Flattening Hierarchical Data
In many real-world scenarios, data is not stored in flat tables but comes in nested or hierarchical formats. A common example is JSON files from APIs or NoSQL databases like MongoDB. Flattening hierarchical data means transforming this complex nested structure into a flat table where each value has its own column.
Why Do We Flatten Data?
Most data processing and analysis tools (like SQL or DataFrames) work best with flat, tabular structures.
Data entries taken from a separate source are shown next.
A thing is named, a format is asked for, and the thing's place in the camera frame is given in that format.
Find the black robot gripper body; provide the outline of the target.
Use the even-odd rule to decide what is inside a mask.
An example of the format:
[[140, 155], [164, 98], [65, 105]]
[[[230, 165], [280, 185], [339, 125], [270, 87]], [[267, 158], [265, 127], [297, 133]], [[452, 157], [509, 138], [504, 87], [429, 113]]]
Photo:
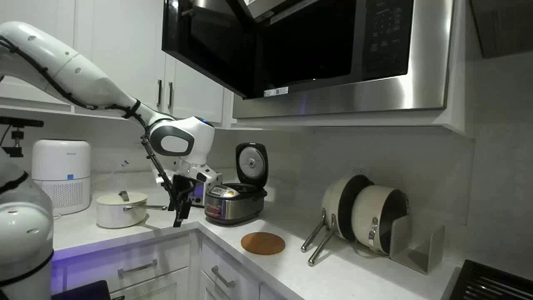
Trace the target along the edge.
[[189, 198], [189, 193], [194, 190], [195, 183], [199, 180], [187, 178], [182, 175], [174, 177], [172, 183], [172, 208], [177, 210], [180, 205], [185, 205], [187, 202], [192, 202]]

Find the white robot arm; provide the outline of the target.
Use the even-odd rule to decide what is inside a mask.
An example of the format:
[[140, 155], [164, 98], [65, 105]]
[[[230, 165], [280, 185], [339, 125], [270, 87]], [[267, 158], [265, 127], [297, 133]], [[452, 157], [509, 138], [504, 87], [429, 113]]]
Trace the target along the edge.
[[[197, 183], [215, 180], [207, 165], [215, 128], [199, 118], [175, 118], [134, 98], [82, 53], [26, 23], [0, 25], [0, 75], [21, 78], [42, 92], [87, 110], [115, 110], [144, 128], [147, 158], [184, 162], [162, 185], [170, 210], [184, 222]], [[0, 300], [52, 300], [52, 198], [6, 152], [0, 153]]]

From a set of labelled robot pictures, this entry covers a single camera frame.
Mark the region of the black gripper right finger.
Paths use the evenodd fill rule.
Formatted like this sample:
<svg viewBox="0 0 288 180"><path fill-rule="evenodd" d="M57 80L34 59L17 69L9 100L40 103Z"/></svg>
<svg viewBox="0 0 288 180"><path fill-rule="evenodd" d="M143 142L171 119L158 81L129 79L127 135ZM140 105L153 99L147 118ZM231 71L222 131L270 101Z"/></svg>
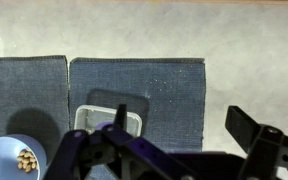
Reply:
<svg viewBox="0 0 288 180"><path fill-rule="evenodd" d="M277 170L288 171L288 136L271 125L258 124L238 106L229 106L225 128L247 154L239 180L278 180Z"/></svg>

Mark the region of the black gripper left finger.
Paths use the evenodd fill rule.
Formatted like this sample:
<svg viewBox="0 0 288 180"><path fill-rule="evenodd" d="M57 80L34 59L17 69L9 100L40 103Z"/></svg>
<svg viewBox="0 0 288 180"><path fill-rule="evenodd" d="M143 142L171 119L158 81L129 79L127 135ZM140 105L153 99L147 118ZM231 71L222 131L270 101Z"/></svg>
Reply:
<svg viewBox="0 0 288 180"><path fill-rule="evenodd" d="M89 135L67 132L43 180L84 180L105 165L118 180L181 180L183 166L144 138L126 132L127 106L118 106L112 124Z"/></svg>

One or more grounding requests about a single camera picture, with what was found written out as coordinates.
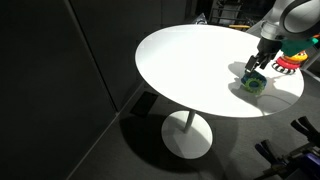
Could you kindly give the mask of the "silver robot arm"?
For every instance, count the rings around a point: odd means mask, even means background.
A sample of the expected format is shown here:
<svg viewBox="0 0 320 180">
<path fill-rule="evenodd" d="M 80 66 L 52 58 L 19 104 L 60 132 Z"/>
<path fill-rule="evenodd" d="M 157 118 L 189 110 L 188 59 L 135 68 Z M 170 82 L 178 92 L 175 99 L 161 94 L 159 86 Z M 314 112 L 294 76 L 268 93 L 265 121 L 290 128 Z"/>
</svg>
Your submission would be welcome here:
<svg viewBox="0 0 320 180">
<path fill-rule="evenodd" d="M 319 32 L 320 0 L 276 0 L 271 10 L 248 30 L 260 33 L 258 53 L 251 56 L 245 72 L 264 69 L 281 49 L 283 40 L 307 40 Z"/>
</svg>

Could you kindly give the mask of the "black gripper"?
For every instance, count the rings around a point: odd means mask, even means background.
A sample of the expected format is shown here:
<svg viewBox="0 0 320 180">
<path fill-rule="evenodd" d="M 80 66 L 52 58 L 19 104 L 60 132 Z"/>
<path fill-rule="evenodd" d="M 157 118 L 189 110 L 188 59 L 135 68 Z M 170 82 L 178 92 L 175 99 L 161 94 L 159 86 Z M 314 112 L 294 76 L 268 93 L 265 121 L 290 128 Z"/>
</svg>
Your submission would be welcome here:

Flattening allows us to:
- Make querying easier
- Prepare data for machine learning models
- Export to CSV or Excel formats
- Visualize the data more effectively
Real-World Example: Customer Orders
Suppose we receive customer data in the following nested JSON format:
nested_data = [
{
"customer_id": 1,
"name": "Alice",
"orders": [
{"order_id": 101, "amount": 250},
{"order_id": 102, "amount": 450}
]
},
{
"customer_id": 2,
"name": "Bob",
"orders": [
{"order_id": 103, "amount": 150}
]
}
]
This structure is common in API responses. It contains an array of customers, where each customer has an array of orders. We need to flatten this so that each order becomes its own row, with customer details repeated.
How Will the Flattened Output Look?
After flattening, our table should look like this:
customer_id | name | order_id | amount ------------|-------|----------|-------- 1 | Alice | 101 | 250 1 | Alice | 102 | 450 2 | Bob | 103 | 150
Question:
Why is flattening useful here?
Answer:
Flattening allows us to analyze individual orders across customers, compute average order values, and join with other flat datasets like products or regions.
Flattening in PySpark
Let's write PySpark code to flatten such hierarchical JSON structures.
Step 1: Set up SparkSession
from pyspark.sql import SparkSession
from pyspark.sql.functions import explode
spark = SparkSession.builder .appName("Flatten Hierarchical Data") .getOrCreate()
Step 2: Create a DataFrame with Nested Structure
data = [
{
"customer_id": 1,
"name": "Alice",
"orders": [
{"order_id": 101, "amount": 250},
{"order_id": 102, "amount": 450}
]
},
{
"customer_id": 2,
"name": "Bob",
"orders": [
{"order_id": 103, "amount": 150}
]
}
]
df = spark.createDataFrame(data)
df.printSchema()
df.show(truncate=False)
root |-- customer_id: long (nullable = true) |-- name: string (nullable = true) |-- orders: array (nullable = true) | |-- element: struct (containsNull = true) | | |-- order_id: long (nullable = true) | | |-- amount: long (nullable = true) +-----------+-----+----------------------------+ |customer_id|name |orders | +-----------+-----+----------------------------+ |1 |Alice|[{101, 250}, {102, 450}] | |2 |Bob |[{103, 150}] | +-----------+-----+----------------------------+
Step 3: Use explode() to Flatten
The explode()
function helps convert each element in the nested array into its own row.
from pyspark.sql.functions import col
flat_df = df.withColumn("order", explode(col("orders"))) .select(
col("customer_id"),
col("name"),
col("order.order_id").alias("order_id"),
col("order.amount").alias("amount")
)
flat_df.show()
+-----------+-----+--------+------+ |customer_id|name |order_id|amount| +-----------+-----+--------+------+ |1 |Alice| 101| 250| |1 |Alice| 102| 450| |2 |Bob | 103| 150| +-----------+-----+--------+------+
Question:
What happens if the array is empty or null?
Answer:
The explode function will skip that row. You can handle such rows separately using fillna
or when-otherwise
expressions.
Conclusion
Flattening hierarchical data is a crucial step when working with nested JSON or complex NoSQL structures. It helps convert semi-structured data into a structured format that’s easier to work with, analyze, and model. PySpark provides powerful and scalable tools like explode
and column operations to perform this transformation efficiently.